Asymmetrical eye movement was examined by applying constant velocity optokinetic stimulation. The screen was rotated at 10°/sec for 2 sec in one direction. Then, the direction of screen rotation was reversed by linearly changing the rotation speed for 1 sec. Alternation of the rotation direction was repeated for 30 times. More than 9 eye position traces without rapid eye movement were averaged. The mean eye velocity at each time was calculated from mean eye positions.

For OKR or VOR training, a cycle consisting of 50 sec training followed by 10 sec resting period was repeated for 60 minutes in the light. The OKR training consisted of sinusoidal screen rotation at 1 Hz, 10°/sec peak velocity. The gain-up VOR training consisted of sinusoidal turntable rotation at 1 Hz, 10°/sec peak velocity coupled with out-of-phase rotation of the screen at 5°/sec peak velocity. The gain-down VOR training consisted of sinusoidal turntable rotation at 1 Hz, 10°/sec peak velocity coupled with in-phase rotation of the screen at 1 Hz, 10°/sec peak velocity. 0.6 μl of agonist or antagonist for adrenergic receptors dissolved in saline (76 mM isoproterenol, 100 mM propranolol, 10 mM yohimbine, 10 or 30 mM norepinephrine, 1 mM UK14304 containing 10% DMSO, all from Sigma-Aldrich, St. Louis, USA; 14 mM salbutamol, Tocris, Bristol, UK; 20 mM timolol, Wako, Osaka, Japan)29, 49,50,51 was applied to the left flocculus through a teflon cannula using a micro-syringe (701 N, Hamilton, Reno, USA). Isoproterenol or propranolol was injected into the right flocculus in some experiments. In some cases, the location of drug administration was examined by injecting a fluorescent dye (Lucifer yellow (0.1%, Sigma-Aldrich) or acriflavine hydrochloride (0.01%, Wako)) followed by observation of cerebellar slices.

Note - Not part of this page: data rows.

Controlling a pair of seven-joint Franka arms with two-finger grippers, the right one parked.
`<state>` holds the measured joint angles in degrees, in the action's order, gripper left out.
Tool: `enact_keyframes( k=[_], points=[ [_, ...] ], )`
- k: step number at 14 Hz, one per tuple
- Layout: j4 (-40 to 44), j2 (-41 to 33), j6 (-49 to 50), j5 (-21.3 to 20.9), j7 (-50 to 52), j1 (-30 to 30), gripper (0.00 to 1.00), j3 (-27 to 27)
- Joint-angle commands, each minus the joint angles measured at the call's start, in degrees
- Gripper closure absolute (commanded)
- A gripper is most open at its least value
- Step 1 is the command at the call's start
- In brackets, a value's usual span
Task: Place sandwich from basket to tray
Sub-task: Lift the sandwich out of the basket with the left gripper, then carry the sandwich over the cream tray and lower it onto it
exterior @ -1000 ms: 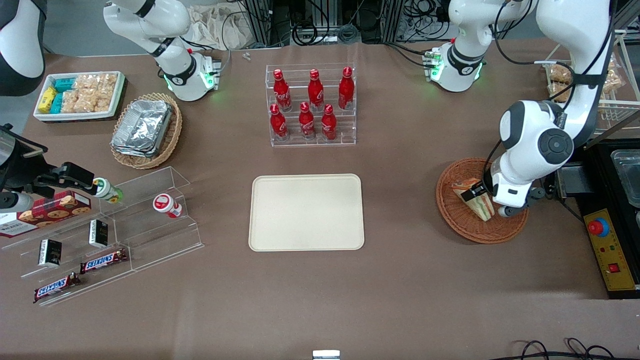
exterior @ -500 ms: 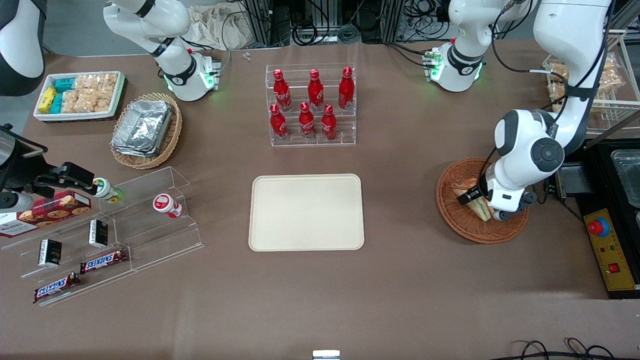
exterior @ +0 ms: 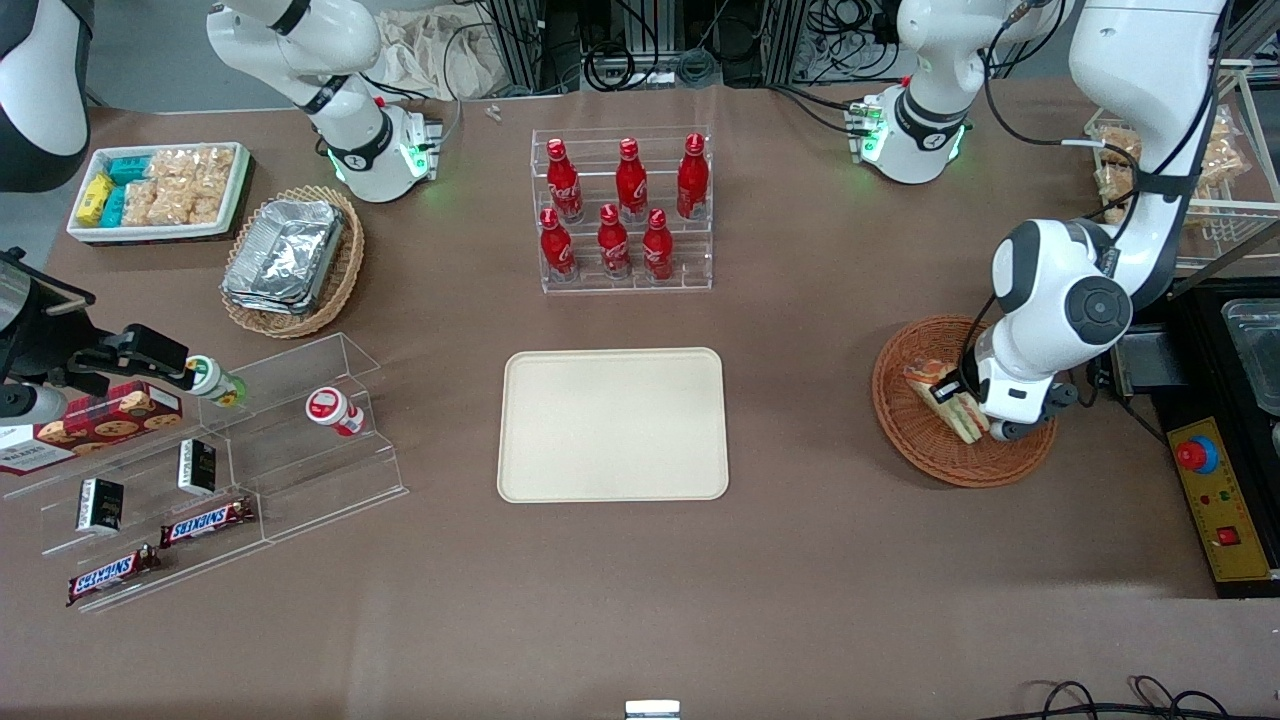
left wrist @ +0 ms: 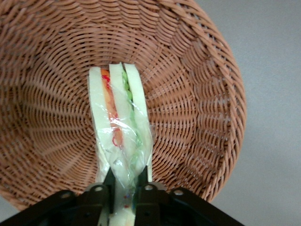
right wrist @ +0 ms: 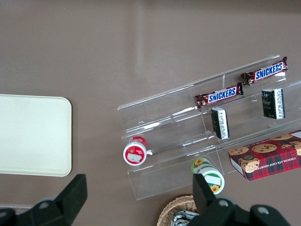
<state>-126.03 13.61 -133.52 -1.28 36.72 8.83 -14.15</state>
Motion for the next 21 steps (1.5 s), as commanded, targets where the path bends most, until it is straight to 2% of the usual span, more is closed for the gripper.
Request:
enact_keyframes(
  k=[1,4,7,11,14,17,21],
  points=[
    [3.75,-4.99,10.16,-1.18,1.86,0.4,0.98,-0.35],
    [13.05,-7.81,22.29,-0.13,1.34,-0.21,1.0,-0.7],
    [24.83,-6.85,32.68,2.76,0.64,-0.48,1.0,-1.92],
    [35.3,-3.43,41.66,3.39,-5.86,-1.44,1.0,-4.03],
    [37.17,-2.1,42.37,2.86,-6.31,-4.33,1.0,-6.76],
    [39.44,0.96,41.76,2.69,-6.49,-11.0,0.96,-6.68],
    [41.57,6.94,36.6,2.6,-6.66,-16.19,0.96,-6.76]
  ],
)
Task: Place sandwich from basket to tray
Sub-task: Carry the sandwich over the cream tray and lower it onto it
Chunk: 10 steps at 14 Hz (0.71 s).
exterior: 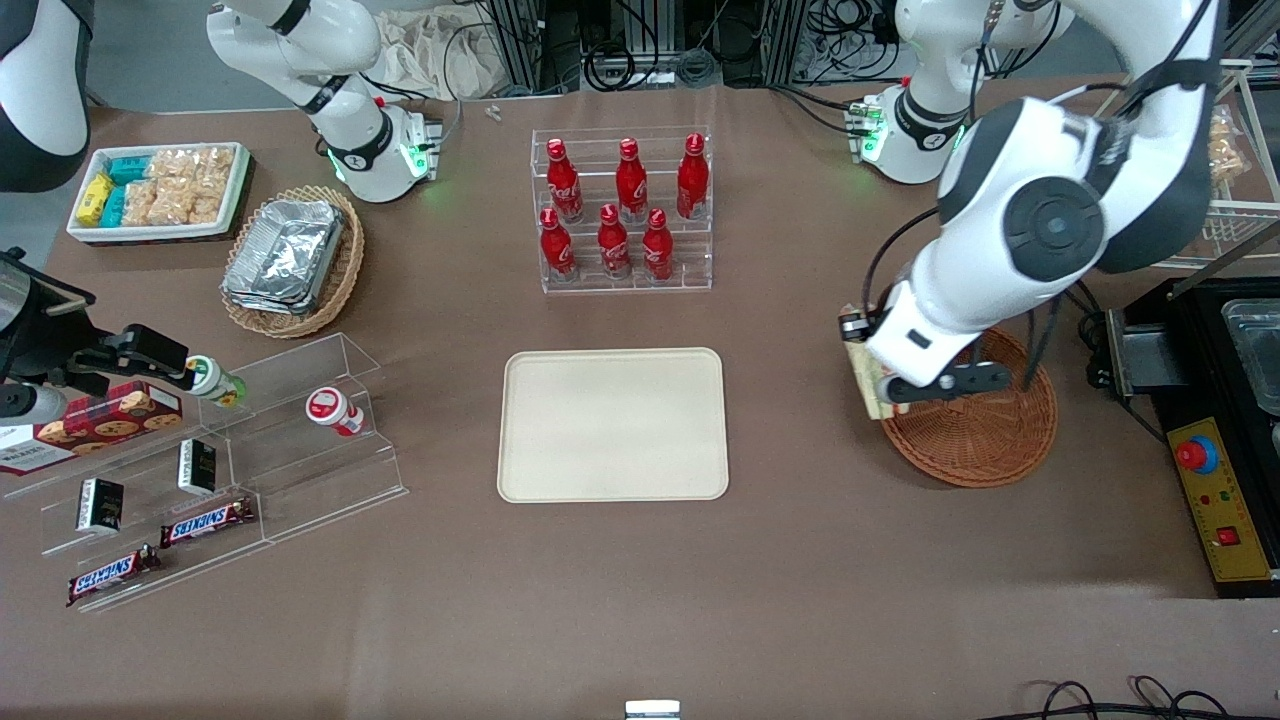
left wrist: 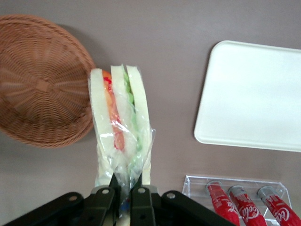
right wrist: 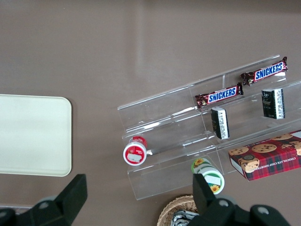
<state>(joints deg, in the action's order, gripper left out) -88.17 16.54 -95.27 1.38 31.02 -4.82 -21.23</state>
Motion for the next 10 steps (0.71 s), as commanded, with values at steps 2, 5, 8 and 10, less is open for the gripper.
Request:
enact_keyframes(
  k=[2,5,8,10],
  points=[
    [3.53,6.83,-6.22,0.11,-0.88,-5.1,0.96,0.31],
    [2.92,10.61,-13.25,-0.15,0.0,-9.32,0.96,0.4],
    [2.83,15.09,-18.18,-0.06,-0.08,-11.25,0.99,0.4],
    [2.82,18.16,-21.61,-0.24,-0.43,-12.57,1.0,0.4]
  ],
)
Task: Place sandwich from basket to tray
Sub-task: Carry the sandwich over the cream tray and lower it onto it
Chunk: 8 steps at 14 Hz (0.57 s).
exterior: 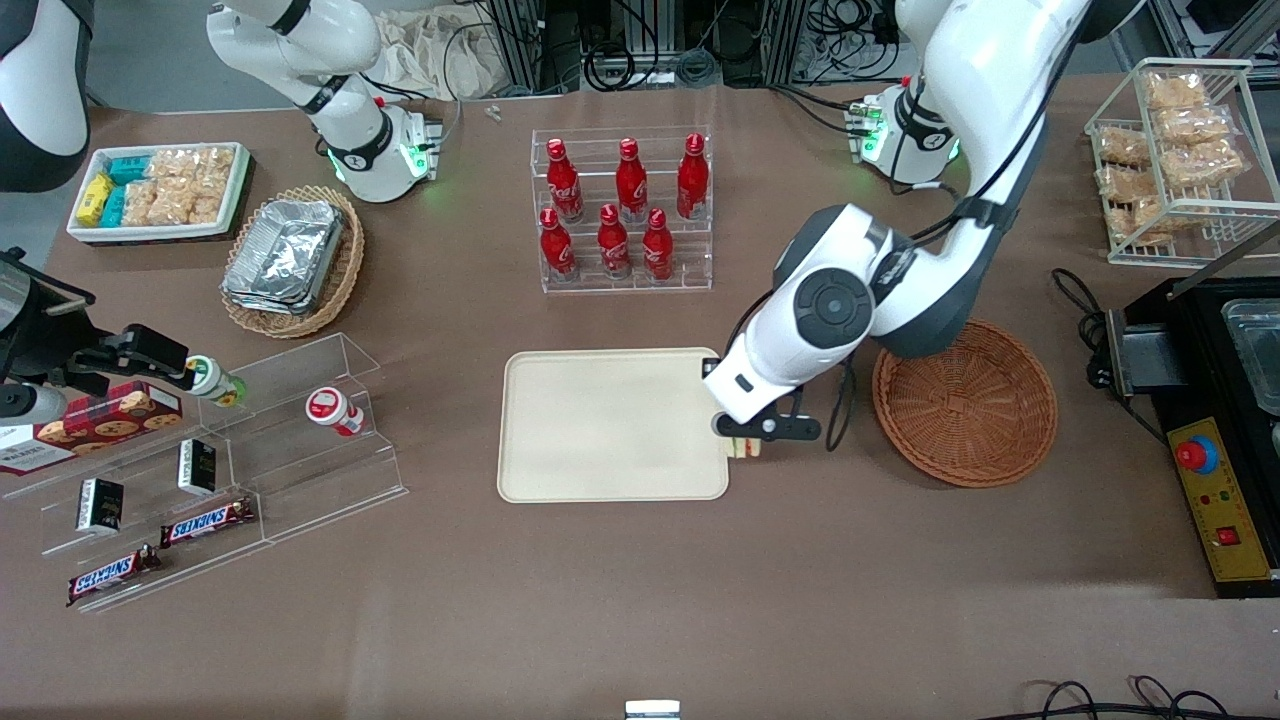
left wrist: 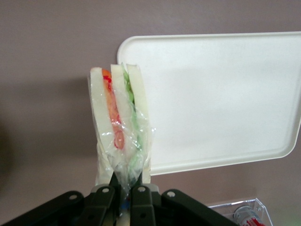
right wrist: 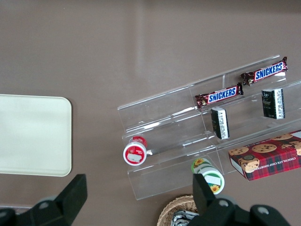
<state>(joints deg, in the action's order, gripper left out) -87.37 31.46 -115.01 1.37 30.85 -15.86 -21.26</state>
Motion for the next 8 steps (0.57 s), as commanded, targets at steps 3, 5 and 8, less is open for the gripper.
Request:
enact_keyframes(
  k=[3,5,8],
  points=[
    [2.11,7.64,-5.48,-0.49,-1.4,-1.72,1.0,0.43],
    [2.29,9.4,-6.01,-1.98,-2.37,-2.33,1.0,0.34],
    [2.02,10.72,-8.48,-2.16,-2.55,-3.12,1.0,0.34]
  ],
)
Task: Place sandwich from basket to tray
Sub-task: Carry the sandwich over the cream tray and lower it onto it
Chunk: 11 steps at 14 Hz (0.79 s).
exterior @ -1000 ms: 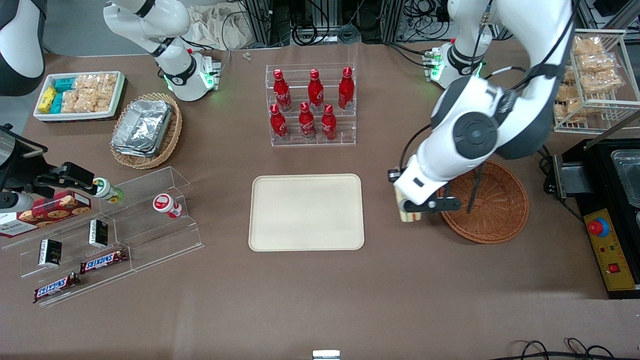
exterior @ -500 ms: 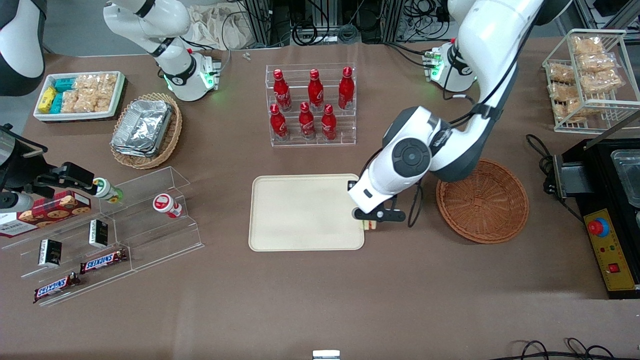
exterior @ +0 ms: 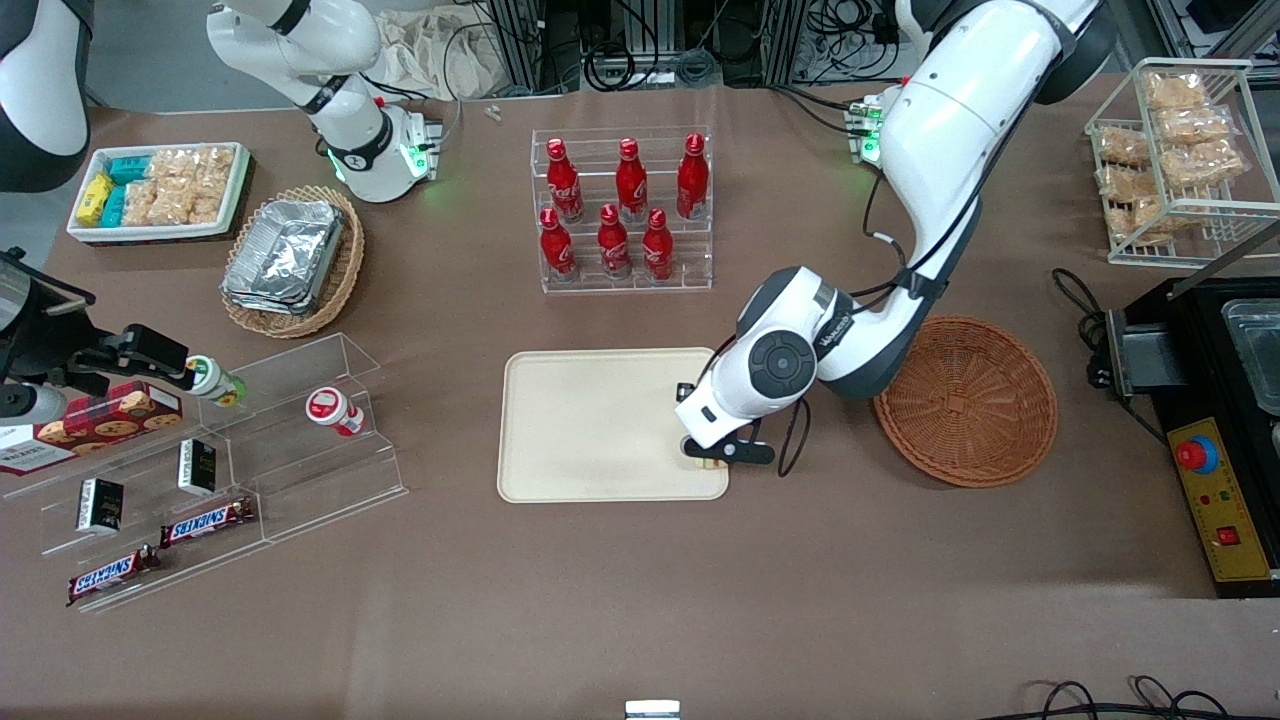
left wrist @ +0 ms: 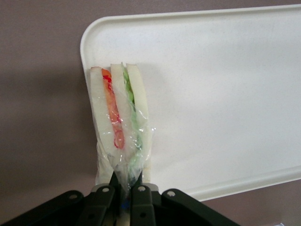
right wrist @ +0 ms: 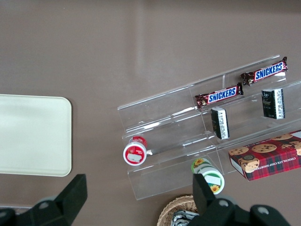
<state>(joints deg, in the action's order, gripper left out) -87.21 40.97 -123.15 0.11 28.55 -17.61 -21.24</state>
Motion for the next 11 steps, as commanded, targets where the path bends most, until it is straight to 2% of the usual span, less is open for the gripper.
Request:
enact_keyframes(
  k=[1,2,3,4,5,8,11],
  points=[
    [1.95,1.39,-0.51,-0.82,-0.25,-1.37,1.0,0.32],
    [1.95,1.48,-0.6,-0.82,-0.16,-1.46,0.91,0.4],
    [1.95,1.48,-0.6,-0.73,0.18,-1.46,0.63,0.32],
    [1.87,1.48,-0.52,-0.82,0.1,-1.46,0.09,0.32],
    [1.87,1.31,-0.43,-0.99,0.62,-1.55,0.01,0.4],
    [1.87,-0.44,1.67,-0.99,2.2,-1.2,0.0,0.32],
    [1.34,-5.88,10.09,-1.08,1.86,-0.67,0.0,0.84]
  ],
)
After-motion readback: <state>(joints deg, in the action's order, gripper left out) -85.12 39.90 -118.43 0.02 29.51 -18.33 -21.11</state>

The effects of agonist or antagonist on VOR or OKR were examined one day after recording VOR or OKR in naive untreated mice that had not experienced drug administration or training except for asymmetrical OKR examination, in which eye movement was recorded before and after drug administration on a same day with an interval of >3 hours. To study effects of agonist or antagonist on OKR or VOR adaptation, each drug was applied at the start of the first training cycle. The two-tailed paired Student’s t-test was used to compare mean values of gain and phase of OKR or VOR between before and after each treatment, after checking the normality of data with the Kolmogorov-Smirnov test. Dunnett’s test was used to compare mean values of gain and phase in each experimental group with those obtained from a corresponding saline-injected control group. We set the α level at 0.05.